## Description of the task
Work out the number of lines in the listing that include the string "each". Reply with that number alone.

## Data shown

◆ ◆ ◆

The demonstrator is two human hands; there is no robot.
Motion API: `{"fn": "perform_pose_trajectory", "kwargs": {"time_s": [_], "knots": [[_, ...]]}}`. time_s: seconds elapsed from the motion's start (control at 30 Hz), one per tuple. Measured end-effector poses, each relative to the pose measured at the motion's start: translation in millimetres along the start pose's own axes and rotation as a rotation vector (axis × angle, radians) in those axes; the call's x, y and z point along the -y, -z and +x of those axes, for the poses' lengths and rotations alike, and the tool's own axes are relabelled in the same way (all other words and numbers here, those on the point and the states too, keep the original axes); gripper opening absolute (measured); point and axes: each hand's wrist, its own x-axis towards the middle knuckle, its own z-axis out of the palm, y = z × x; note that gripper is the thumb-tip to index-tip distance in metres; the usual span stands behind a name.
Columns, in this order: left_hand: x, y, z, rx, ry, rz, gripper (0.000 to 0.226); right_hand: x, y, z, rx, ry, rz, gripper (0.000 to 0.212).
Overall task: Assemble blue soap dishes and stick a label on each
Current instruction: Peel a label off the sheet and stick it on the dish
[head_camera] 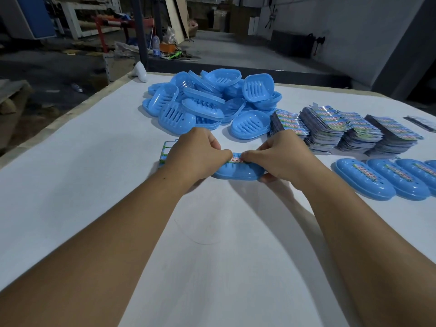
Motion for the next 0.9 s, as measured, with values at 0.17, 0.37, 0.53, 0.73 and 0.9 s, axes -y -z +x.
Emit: {"fn": "perform_pose_trajectory", "kwargs": {"time_s": [0.17, 0.37, 0.53, 0.73, 0.9], "knots": [[-0.2, -0.4, 0.3, -0.008, -0.006, 0.019, 0.027, -1.1, -0.6, 1.0, 0.001, -0.006, 0.016, 0.032], [-1.5, 1.3, 1.2, -0.009, 0.034, -0.146, 0.025, -10.2, 3.2, 6.2, -0.139, 0.187, -0.066, 0.033], [-0.3, 7.5, 7.5, -0.119, -0.024, -0.095, 0.022, -10.2, 1.5, -1.6, 0.167, 0.36, -0.122, 0.068], [3.4, 7.7, 12.4, -0.189, -0.069, -0.034, 0.022, -8.4, -2.7, -14.0, 0.123, 0.344, -0.239, 0.071], [3.5, 7.5, 13.8, -0.218, -0.08, -0.014, 0.02, -20.6, 28.4, -28.5, -0.16, 0.166, -0.549, 0.073]]}}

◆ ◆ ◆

## Your solution
2